Records drawn from a dataset
----

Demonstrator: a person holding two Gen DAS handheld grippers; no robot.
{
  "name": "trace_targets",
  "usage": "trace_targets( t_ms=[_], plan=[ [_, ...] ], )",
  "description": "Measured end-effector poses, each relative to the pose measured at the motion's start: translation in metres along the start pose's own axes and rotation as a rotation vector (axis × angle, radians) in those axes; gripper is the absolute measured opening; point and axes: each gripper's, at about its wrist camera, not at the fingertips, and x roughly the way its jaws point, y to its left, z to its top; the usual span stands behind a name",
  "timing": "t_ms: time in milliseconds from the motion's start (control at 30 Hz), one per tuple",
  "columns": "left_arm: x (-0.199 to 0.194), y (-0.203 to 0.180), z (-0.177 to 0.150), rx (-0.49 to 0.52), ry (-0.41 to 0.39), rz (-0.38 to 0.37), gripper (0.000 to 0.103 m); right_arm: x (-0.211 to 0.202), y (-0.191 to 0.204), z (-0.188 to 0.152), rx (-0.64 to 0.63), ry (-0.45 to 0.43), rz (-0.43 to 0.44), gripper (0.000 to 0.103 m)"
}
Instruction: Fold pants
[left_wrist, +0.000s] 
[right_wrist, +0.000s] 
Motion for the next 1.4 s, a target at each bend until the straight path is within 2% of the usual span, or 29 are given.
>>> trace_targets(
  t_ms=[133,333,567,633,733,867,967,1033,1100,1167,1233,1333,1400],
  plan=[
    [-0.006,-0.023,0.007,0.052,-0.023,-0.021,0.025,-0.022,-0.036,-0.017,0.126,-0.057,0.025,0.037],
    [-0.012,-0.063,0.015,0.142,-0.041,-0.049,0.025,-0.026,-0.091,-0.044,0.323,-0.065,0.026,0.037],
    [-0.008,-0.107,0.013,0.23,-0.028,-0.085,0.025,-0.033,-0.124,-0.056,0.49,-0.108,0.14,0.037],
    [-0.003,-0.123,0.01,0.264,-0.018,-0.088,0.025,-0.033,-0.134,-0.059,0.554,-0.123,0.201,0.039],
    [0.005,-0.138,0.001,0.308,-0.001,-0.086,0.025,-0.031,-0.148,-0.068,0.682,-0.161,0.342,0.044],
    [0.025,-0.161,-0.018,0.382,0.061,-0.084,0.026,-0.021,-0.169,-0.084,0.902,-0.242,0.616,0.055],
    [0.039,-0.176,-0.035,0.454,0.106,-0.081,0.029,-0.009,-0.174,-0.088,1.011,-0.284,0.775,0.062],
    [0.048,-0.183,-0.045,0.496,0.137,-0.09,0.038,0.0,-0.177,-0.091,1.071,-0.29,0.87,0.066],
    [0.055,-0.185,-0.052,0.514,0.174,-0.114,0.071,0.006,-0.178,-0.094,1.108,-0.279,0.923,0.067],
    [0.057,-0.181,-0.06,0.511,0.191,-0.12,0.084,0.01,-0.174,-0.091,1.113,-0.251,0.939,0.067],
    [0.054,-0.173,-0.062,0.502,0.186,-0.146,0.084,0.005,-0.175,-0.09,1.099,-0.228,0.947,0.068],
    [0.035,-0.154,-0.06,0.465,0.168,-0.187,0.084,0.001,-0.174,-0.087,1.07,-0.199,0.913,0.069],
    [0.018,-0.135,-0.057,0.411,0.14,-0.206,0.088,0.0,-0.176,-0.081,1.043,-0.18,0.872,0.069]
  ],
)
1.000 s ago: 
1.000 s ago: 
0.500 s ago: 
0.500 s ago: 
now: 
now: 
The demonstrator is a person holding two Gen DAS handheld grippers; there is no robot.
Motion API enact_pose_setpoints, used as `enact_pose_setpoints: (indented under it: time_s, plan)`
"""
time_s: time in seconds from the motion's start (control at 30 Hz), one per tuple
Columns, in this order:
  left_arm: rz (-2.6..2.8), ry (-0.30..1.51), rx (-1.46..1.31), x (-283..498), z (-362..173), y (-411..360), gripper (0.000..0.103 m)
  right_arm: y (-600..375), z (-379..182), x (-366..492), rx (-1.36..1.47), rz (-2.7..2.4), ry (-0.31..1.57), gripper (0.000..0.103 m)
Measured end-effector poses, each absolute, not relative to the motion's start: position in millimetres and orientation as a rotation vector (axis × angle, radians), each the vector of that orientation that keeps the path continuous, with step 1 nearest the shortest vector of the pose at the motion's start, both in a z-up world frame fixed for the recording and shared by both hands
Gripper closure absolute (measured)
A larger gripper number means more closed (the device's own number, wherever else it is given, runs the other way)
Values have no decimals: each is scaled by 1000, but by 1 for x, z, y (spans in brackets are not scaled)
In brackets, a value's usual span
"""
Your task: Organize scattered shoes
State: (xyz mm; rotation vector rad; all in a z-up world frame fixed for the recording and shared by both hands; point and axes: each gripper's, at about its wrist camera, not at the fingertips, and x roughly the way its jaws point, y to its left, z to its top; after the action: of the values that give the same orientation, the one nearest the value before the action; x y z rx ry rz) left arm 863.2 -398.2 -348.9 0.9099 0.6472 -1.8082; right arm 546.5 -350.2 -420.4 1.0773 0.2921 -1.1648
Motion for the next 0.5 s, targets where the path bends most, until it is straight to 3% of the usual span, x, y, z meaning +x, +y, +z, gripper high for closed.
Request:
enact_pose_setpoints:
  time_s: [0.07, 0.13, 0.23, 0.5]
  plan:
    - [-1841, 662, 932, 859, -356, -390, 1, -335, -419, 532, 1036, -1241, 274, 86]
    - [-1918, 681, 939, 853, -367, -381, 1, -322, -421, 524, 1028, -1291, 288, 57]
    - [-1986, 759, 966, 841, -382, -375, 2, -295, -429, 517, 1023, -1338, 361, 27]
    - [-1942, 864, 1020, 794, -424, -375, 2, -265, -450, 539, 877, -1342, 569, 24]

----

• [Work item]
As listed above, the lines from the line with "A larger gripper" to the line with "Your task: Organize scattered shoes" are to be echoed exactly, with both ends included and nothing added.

• [Exercise output]
A larger gripper number means more closed (the device's own number, wherever else it is given, runs the other way)
Values have no decimals: each is scaled by 1000, but by 1 for x, z, y (spans in brackets are not scaled)
In brackets, a value's usual span
"""
Your task: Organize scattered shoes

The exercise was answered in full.